All the data should be repeated exactly. Any image in it is left out.

* _Recorded information_:
━━━━━━━━━━━━━━━━━━━━━━━━━━━━━━

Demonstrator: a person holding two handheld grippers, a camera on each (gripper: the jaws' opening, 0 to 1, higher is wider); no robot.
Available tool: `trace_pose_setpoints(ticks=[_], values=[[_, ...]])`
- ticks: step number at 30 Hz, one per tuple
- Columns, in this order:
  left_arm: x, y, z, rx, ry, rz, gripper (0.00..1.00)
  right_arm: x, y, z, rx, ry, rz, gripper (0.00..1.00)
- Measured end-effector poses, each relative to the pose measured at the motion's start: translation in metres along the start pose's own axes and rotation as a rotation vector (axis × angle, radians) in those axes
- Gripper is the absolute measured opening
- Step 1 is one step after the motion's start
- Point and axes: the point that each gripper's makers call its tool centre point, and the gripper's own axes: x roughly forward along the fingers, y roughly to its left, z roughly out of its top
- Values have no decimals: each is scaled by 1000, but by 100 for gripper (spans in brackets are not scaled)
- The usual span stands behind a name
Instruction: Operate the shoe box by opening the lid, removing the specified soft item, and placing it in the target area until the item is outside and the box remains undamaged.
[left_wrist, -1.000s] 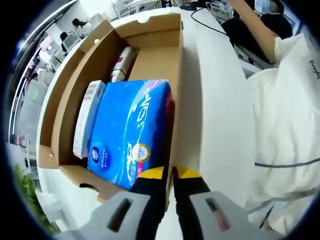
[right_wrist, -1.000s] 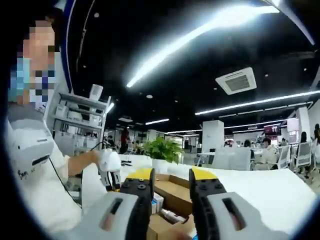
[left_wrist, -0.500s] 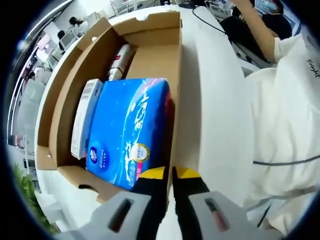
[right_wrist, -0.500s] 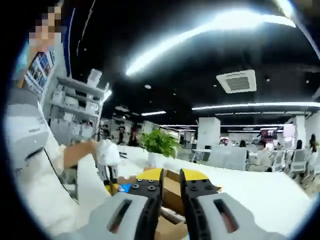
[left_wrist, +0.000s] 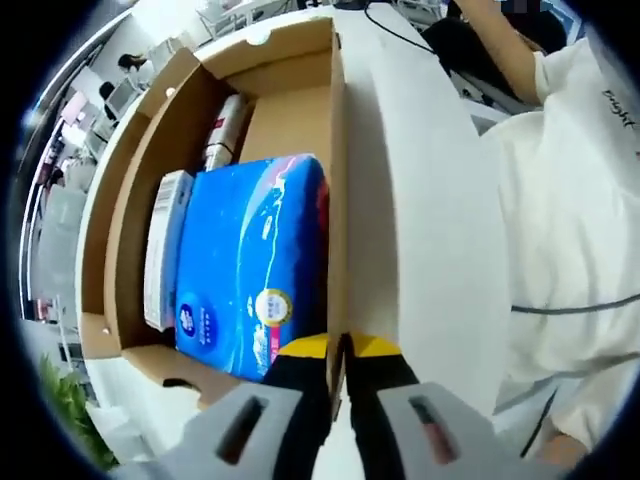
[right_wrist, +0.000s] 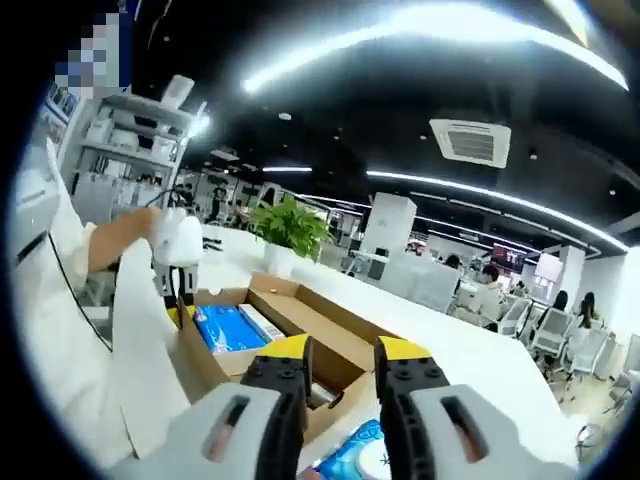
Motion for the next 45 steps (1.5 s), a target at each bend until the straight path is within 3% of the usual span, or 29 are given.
trace_pose_setpoints(ticks=[7,10,12,20,23,25,28,32,35,43,45], values=[[0,2,-1,-56,19,-4,5,13,14,0,-5,-30,46,23],[1,5,-5,61,52,2,4,17,19,-5,-37,14,73,23],[3,6,-7,11,77,5,5,19,21,-5,-34,13,95,24],[4,6,-10,-12,117,20,6,26,42,12,-44,-28,136,21],[2,4,-9,-15,115,24,6,27,46,6,-50,-15,143,21],[2,4,-9,-16,113,24,6,28,47,1,-110,-25,139,21],[2,4,-9,-19,111,26,6,31,46,-11,-112,-8,103,21],[2,4,-9,-19,113,27,6,39,54,-16,-102,10,143,21],[2,3,-10,-27,118,26,6,44,55,-10,-150,16,153,18],[1,3,-8,-4,102,28,6,58,54,3,-158,32,215,18],[-1,4,-3,-6,33,15,6,65,56,2,-140,54,248,18]])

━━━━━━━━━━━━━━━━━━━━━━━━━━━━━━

* _Written response_:
Demonstrator: a person holding two handheld grippers, a camera on each (gripper: the jaws' opening, 0 to 1, higher is wider); no robot.
Available tool: `trace_pose_setpoints(ticks=[_], values=[[_, ...]])`
- ticks: step number at 30 Hz, one per tuple
- Columns, in this order:
  left_arm: x, y, z, rx, ry, rz, gripper (0.00..1.00)
  right_arm: x, y, z, rx, ry, rz, gripper (0.00..1.00)
- Measured end-effector poses, each relative to the pose measured at the motion's start: translation in metres along the start pose's own axes and rotation as a rotation vector (axis × angle, radians) in those axes
- Gripper is the absolute measured opening
- Step 1 is one step after the motion's start
- Point and axes: the point that each gripper's makers call its tool centre point, and the gripper's own axes: x roughly forward along the fingers, y roughly to its left, z roughly out of its top
- Values have no decimals: each is scaled by 1000, but by 100 for gripper (spans in brackets are not scaled)
- The usual span stands behind a name
Instruction: Operate the shoe box by opening the lid, removing the specified soft item, and placing it in the target area until the item is outside and the box remains undamaged.
[left_wrist, -1.000s] 
[right_wrist, -1.000s] 
[left_wrist, -0.500s] 
[right_wrist, -0.500s] 
[left_wrist, +0.000s] 
[right_wrist, +0.000s] 
Motion for the next 45 steps (1.5 s), a target at each bend until the straight path is within 3% of the usual span, or 29 are given.
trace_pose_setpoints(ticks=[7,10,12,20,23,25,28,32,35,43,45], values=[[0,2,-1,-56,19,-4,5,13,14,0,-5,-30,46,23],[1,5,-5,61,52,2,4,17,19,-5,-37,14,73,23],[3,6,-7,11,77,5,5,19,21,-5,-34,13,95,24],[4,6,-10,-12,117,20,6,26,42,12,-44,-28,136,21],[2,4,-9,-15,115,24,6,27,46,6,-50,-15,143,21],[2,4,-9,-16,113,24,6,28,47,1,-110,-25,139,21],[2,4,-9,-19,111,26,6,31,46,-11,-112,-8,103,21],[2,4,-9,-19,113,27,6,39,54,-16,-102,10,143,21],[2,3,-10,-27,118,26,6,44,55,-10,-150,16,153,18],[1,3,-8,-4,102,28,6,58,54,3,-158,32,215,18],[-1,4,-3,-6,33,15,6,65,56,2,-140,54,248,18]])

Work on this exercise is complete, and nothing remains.